**What you should do:** Retype the material, please. Every line must match.

──────────────────────────────

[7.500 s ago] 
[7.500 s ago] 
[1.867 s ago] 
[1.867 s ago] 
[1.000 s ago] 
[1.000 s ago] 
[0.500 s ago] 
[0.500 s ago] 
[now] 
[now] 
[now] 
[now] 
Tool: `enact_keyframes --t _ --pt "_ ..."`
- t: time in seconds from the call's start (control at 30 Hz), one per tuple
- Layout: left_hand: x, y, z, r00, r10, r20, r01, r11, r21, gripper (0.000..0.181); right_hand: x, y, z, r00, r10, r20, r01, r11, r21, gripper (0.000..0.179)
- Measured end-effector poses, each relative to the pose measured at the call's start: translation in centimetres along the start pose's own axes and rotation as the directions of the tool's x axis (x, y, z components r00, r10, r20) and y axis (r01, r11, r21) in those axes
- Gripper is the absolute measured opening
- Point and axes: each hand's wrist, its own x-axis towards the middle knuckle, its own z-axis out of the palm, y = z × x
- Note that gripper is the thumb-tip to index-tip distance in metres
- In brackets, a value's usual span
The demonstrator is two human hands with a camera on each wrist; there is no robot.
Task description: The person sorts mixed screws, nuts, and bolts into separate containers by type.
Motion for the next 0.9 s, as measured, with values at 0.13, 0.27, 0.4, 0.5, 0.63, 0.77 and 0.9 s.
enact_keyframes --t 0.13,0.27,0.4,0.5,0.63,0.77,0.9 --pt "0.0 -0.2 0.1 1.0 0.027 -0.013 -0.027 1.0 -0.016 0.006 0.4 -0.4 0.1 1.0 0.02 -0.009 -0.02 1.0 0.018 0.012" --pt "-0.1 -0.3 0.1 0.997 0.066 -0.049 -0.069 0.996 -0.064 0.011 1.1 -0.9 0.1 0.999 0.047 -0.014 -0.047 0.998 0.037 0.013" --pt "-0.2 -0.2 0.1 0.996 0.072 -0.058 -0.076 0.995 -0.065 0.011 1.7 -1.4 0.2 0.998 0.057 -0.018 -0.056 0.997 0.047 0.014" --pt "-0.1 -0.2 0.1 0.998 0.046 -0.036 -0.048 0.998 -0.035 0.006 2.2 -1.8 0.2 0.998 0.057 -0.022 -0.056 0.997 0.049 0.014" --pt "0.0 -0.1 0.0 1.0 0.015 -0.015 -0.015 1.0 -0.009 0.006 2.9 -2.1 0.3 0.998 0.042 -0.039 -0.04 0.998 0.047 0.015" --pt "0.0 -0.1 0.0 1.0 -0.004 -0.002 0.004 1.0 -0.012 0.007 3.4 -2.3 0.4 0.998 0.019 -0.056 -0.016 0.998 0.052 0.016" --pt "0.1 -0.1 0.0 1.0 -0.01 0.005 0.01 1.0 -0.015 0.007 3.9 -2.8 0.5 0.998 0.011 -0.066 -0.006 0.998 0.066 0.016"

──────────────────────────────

**The answer:**
[7.500 s ago] 
[7.500 s ago] 
[1.867 s ago] 
[1.867 s ago] 
[1.000 s ago] 
[1.000 s ago] 
[0.500 s ago] 
[0.500 s ago] 
[now] 
[now] 
[now] 
[now] 
Tool: `enact_keyframes --t _ --pt "_ ..."`
- t: time in seconds from the call's start (control at 30 Hz), one per tuple
- Layout: left_hand: x, y, z, r00, r10, r20, r01, r11, r21, gripper (0.000..0.181); right_hand: x, y, z, r00, r10, r20, r01, r11, r21, gripper (0.000..0.179)
- Measured end-effector poses, each relative to the pose measured at the call's start: translation in centimetres along the start pose's own axes and rotation as the directions of the tool's x axis (x, y, z components r00, r10, r20) and y axis (r01, r11, r21) in those axes
- Gripper is the absolute measured opening
- Point and axes: each hand's wrist, its own x-axis towards the middle knuckle, its own z-axis out of the palm, y = z × x
- Note that gripper is the thumb-tip to index-tip distance in metres
- In brackets, a value's usual span
The demonstrator is two human hands with a camera on each wrist; there is no robot.
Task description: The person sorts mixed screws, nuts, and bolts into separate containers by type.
Motion for the next 0.9 s, as measured, with values at 0.13, 0.27, 0.4, 0.5, 0.63, 0.77 and 0.9 s.
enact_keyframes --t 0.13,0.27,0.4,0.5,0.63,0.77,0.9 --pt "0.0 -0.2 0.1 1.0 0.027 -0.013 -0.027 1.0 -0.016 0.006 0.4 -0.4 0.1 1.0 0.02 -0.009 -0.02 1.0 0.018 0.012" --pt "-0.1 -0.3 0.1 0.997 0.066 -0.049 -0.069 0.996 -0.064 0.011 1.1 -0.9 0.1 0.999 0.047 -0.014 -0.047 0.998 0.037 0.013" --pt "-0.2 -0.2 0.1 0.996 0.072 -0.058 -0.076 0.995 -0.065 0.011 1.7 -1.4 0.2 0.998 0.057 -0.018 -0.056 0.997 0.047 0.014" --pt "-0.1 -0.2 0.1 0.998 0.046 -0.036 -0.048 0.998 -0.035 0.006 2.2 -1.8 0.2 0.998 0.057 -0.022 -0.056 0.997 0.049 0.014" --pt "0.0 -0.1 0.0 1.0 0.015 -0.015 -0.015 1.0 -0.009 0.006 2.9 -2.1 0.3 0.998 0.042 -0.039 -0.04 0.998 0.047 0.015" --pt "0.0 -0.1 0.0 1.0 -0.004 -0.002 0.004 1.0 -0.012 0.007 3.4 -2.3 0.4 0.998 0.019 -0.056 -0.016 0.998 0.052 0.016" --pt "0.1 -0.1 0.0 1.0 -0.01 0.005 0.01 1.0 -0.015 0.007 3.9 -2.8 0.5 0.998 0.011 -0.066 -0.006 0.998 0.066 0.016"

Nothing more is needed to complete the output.